Clarifying Feature Freeze Definition

Scott Kitterman ubuntu at kitterman.com
Fri Aug 5 18:24:45 UTC 2011


On Friday, August 05, 2011 12:17:22 PM Kate Stewart wrote:
> Dear Release Team members, and others interested,
> 
>    In asking around and after reading the documentation I'm hearing some
> varied opinions of what it actually means to feature freeze.  On reading
> https://wiki.ubuntu.com/FeatureFreeze,  it seems to not be as specific
> as needed.
> 
> "At this point we stop introducing new features, packages, and APIs, and
> concentrate on fixing bugs in the development release."
> 
> My expectation is that the freeze is for all main packages, and seeded
> universe packages.

As Micah mentioned, this has applied to the entire archive.  We've gone 
through iterations with different Main/Universe freezes and separate freezes 
for New versions/New packages/New features and after much experimentation 
concluded that one "Feature Freeze" was the least confusing approach.

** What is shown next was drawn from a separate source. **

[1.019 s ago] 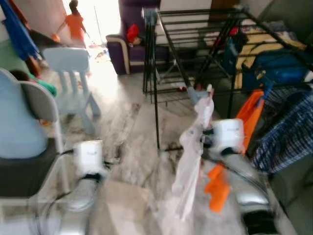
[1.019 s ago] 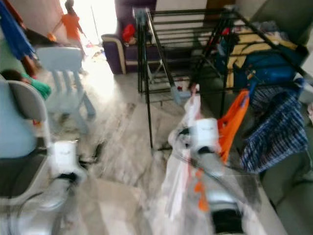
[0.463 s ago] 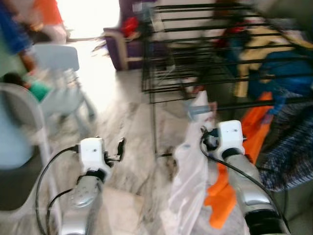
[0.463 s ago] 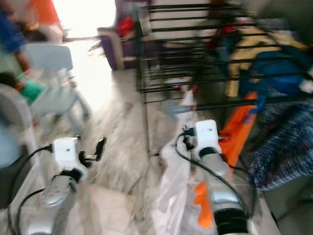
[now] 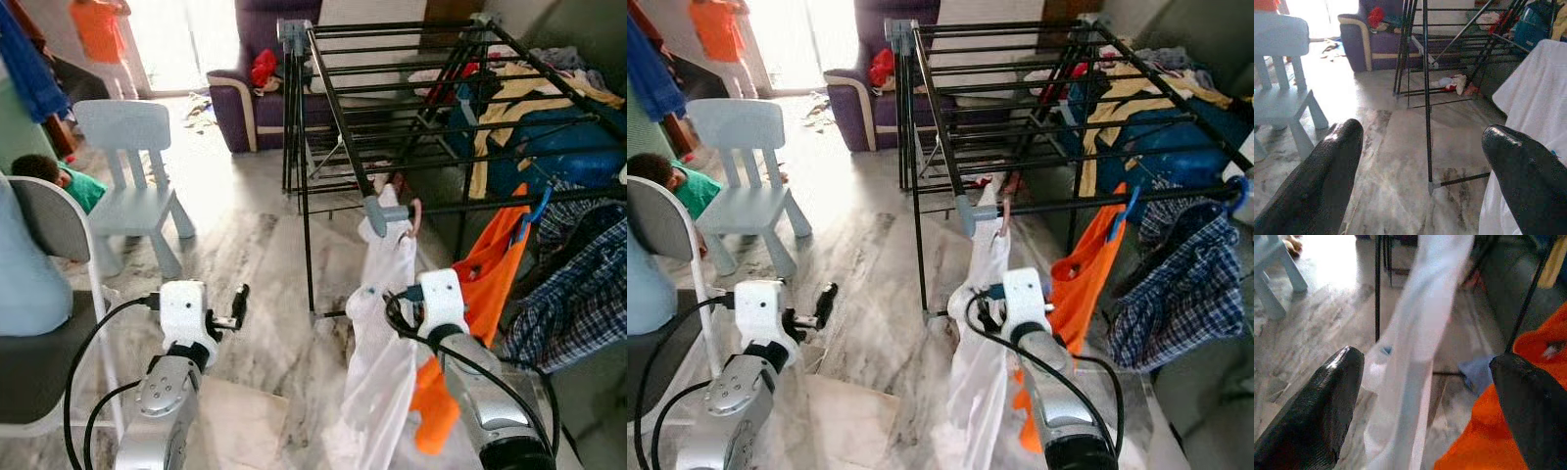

> In WIKI it states:  "For the purpose of the FeatureFreeze, the upload
> date matters, i. e. all packages which are in the NEW queue by that time
> will be processed without the need for an exception."
> 
> So my question areas are:
> 
> 1)  Is everyone comfortable with this comfortable with using upload date
> and NEW queue?   How long after it being in the NEW queue does it need
> to be processed by?   I think we need to aim for them all to be
> processed within the week, but would like to hear what's reasonable from
> the AAs.

I wouldn't worry about it.  With limited exceptions, the ability of New 
pacakges to cause regressions in the archive is minimal.  The primary purpose 
of freezing New package acceptance is to reduce AA workload so the people 
tasked with this work have more time for other tasks as we get closer to 
release.  I also think that if something drags out a really long time and it 
gets to the point where it's problematic, AAs are experienced enough to know 
this and discuss it before accepting.  I don't think the release team needs to 
explicitly track this.

> 2) if a package is rejected just before FF due to a technicality,  does
> it need a FFE exception after?   What consititutes a technicality?

If something is in queue at FF and is rejected after FF due to a serious 
defect we have processed such packages when re-uploaded after FF without FFe.  
I think this is reasonable.  I think it's reasonable to process packages 
rejected shortly before FF the same way.   OTOH, is someone uploads 20 new 
packages the day before FF and most of them have to be rejected, I'm probably 
going to suggest they are too late and should wait for the next cycle and do a 
better job.  Once again, I don't think the release team needs to manage this 
very closely.  If there's a question/problem any AA can bring it to the 
release team.  IIRC, in the past, we've done FFe for packages rejected before 
FF, but it was really easy to get an FFe in that situation (as long as it was 
shortly after FF).

> 3) by feature freeze, all new images for the manifest should be building
> daily images?  (I consider a new hardware platform as a feature ;) ).

I think this makes sense.  Put slightly differently, any new images after FF 
would need an FFe from the release team.

> 4) anything else others have been finding unclear?

The only thing that I'm aware of (which I still totally don't understand how 
it was unclear) was last cycle someone thinking U/I changes didn't count as 
features.  If we haven't made it really clear that all feature changes need 
FFe and U/I Freeze is the time after which ALL U/I changes need review (not 
the feature deadline for U/I) then we need to.  I thought it was perfectly 
clear before, so I'm not the right person to judge if it's clear enough now.

> Would like to get some concensus,  and then broadcast this so the
> expectations are clear with the development community too.

I would caution you against trying to make the rules too specific.  They should 
be parameters to which people should apply judgement.  If you make them too 
specific, then people will start asking like rules lawyers and try to figure out 
a way to interpret the words to mean they can do what they want.